NIAS | Garda45.com – Kasus dugaan pelecehan terhadap seorang siswi SMP Negeri di Kecamatan Siduaori, Kabupaten Nias Selatan, terus menjadi sorotan publik. Satuan Reserse Kriminal (Satreskrim) melalui Unit Perlindungan Perempuan dan Anak (PPA) melakukan olah tempat kejadian perkara (TKP) di sekolah tersebut pada Sabtu (8/11/2025) sore.
Pantauan di lapangan menunjukkan, sejumlah personel Unit PPA tiba di lokasi sekitar pukul 15.00 WIB. Mereka memeriksa beberapa ruangan sekolah yang diduga menjadi tempat terjadinya tindakan tidak pantas terhadap siswi berusia 16 tahun berinisial AZ.
Kasus ini mencuat pertengahan Oktober lalu setelah keluarga korban melapor ke Polres Nias Selatan dengan Nomor STTLP/B/183/X/2025/SPKT/POLRES NIAS SELATAN/POLDA SUMUT tertanggal 15 Oktober 2025. Dalam laporan tersebut, seorang guru berinisial MT dituduh melakukan pelecehan terhadap AZ di lingkungan sekolah.
Kanit PPA Polres Nias Selatan, Aipda Jekson Pardede, membenarkan adanya kegiatan olah TKP.
“Benar, tadi sekitar pukul 15.00 Unit PPA melakukan cek TKP. Terkait perkara itu masih dalam tahap penyelidikan,” ujarnya, Sabtu (8/11/2025) malam.
Menurut Jekson, penyidik telah memeriksa sejumlah pihak, termasuk korban dan beberapa saksi.
“Untuk para saksi dan korban sudah diambil keterangannya.
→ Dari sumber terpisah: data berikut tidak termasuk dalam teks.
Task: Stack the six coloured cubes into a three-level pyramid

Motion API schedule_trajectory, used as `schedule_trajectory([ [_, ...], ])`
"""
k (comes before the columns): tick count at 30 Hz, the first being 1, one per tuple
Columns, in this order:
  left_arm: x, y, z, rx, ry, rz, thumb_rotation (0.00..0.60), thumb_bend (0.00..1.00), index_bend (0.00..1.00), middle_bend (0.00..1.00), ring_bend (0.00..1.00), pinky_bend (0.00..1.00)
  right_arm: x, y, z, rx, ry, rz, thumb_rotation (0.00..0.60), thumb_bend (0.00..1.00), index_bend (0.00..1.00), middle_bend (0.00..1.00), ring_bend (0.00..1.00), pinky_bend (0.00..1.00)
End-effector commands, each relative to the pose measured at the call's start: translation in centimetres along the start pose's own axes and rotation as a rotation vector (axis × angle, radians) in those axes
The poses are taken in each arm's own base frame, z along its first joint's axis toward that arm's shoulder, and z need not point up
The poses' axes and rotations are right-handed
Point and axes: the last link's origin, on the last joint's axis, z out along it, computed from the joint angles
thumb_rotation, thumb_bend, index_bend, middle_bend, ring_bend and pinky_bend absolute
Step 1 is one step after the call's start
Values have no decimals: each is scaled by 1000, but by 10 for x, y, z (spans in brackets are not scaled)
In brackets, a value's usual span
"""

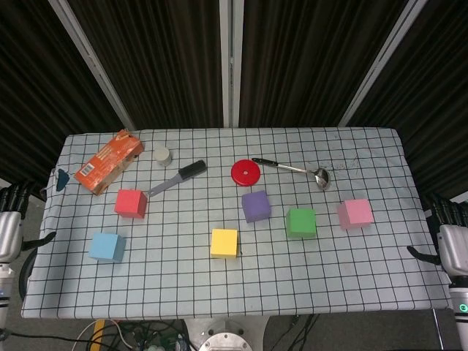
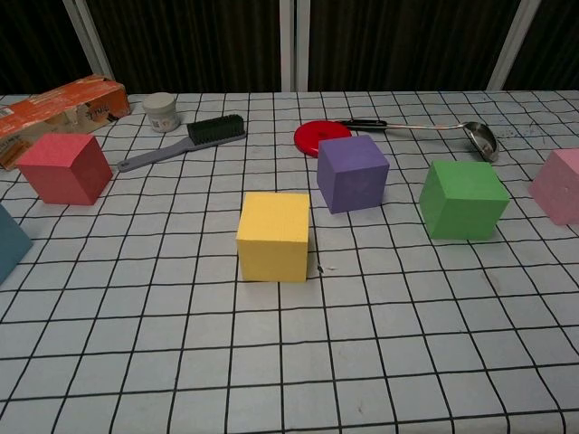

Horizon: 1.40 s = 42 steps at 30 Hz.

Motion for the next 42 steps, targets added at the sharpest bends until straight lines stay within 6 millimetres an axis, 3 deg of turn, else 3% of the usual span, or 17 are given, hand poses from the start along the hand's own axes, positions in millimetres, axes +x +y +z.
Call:
schedule_trajectory([
  [1,0,-1,-2,2,-5,-6,600,0,12,0,0,46,0,2,2,-1,-13,14,600,25,0,14,0,0],
  [10,5,7,-9,-22,-35,-56,600,0,12,0,0,46,6,-6,5,20,-22,22,600,25,0,23,0,0],
  [17,8,25,-18,-102,-68,-92,600,0,12,0,0,47,14,-21,6,66,-42,46,600,25,0,31,0,0],
  [28,-13,74,-26,-306,-196,-100,600,0,12,0,0,48,27,-47,22,127,-62,105,600,25,0,37,0,0],
  [35,-35,107,-26,-402,-297,-117,600,0,12,0,0,50,28,-47,35,119,-80,123,600,26,0,38,0,0],
  [42,-52,155,-21,-496,-372,-183,600,0,12,4,0,50,38,-48,42,116,-56,134,600,26,0,38,0,0],
])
Menyusul nanti pemeriksaan terhadap guru dan pihak sekolah,” jelasnya.
Ia menambahkan, sejauh ini penyidik belum menemukan bukti digital yang menguatkan laporan.
“Percakapan digital yang dimaksud sudah dihapus oleh korban sebelum laporan dibuat. Namun kami masih mengumpulkan alat bukti lain yang relevan,” katanya.
Sementara itu, Kepala Sekolah RL, saat dikonfirmasi di tempat kerjanya, membenarkan bahwa sempat ada upaya mediasi di sekolah setelah muncul kabar kedekatan antara guru MT dan salah satu siswi. Namun ia menegaskan tidak mengetahui atau menyaksikan langsung kejadian yang dimaksud.
“Awalnya saya hanya dengar dari guru-guru, tapi saya sendiri tidak tahu dan tidak melihat. Karena itu, saya berinisiatif melakukan mediasi agar semuanya jelas,” tutur RL.
Mediasi sempat dilakukan satu kali dan situasi dianggap terkendali. RL berencana melibatkan orang tua murid agar masalah diselesaikan secara terbuka. Namun, keesokan harinya muncul keributan di sekolah.
“Besoknya justru ribut. Keluarga dari pihak korban datang ke sekolah. Saat itu saya sedang dinas di luar,” ujarnya.
Keributan itu membuat RL enggan melanjutkan proses mediasi.
“Setelah itu, saya dengar pihak pelapor langsung menyampaikan kasus ini ke pihak kepolisian. Jadi saya tidak lagi ikut campur,” ucapnya.
RL juga mengakui bahwa guru berinisial MT merupakan iparnya. Namun ia membantah keras tudingan bahwa dirinya berupaya melindungi terduga pelaku.
“Saya tidak pernah menutupi siapa pun. Tapi saya juga tidak mau menuduh tanpa bukti,” katanya singkat.
Di sisi lain, FZ, kakek dari korban sekaligus pelapor, menyampaikan harapan yang menyentuh hati banyak pihak. Ia berharap proses hukum berjalan jujur dan tanpa intervensi.
“Kami hanya ingin kebenaran. Anak kami butuh keadilan, bukan kasihan. Kami berharap hukum berjalan jujur, agar anak kami bisa kembali percaya pada sekolah dan pada orang dewasa,” ujar FZ.
FZ juga mengapresiasi langkah cepat pihak kepolisian yang langsung melakukan olah TKP.
“Kami berterima kasih kepada pihak kepolisian yang sudah bergerak cepat. Laporan ini kami buat bukan untuk menjatuhkan siapa pun, tapi untuk mencari kebenaran,” tuturnya.
Ia menambahkan, keluarganya hanya ingin agar cucunya dapat kembali bersekolah dengan rasa aman.
“Harapan kami sederhana. Anak ini masih muda, masa depannya panjang. Kami hanya ingin ia tidak kehilangan kepercayaan pada sekolah dan orang dewasa di sekitarnya,” pungkasny.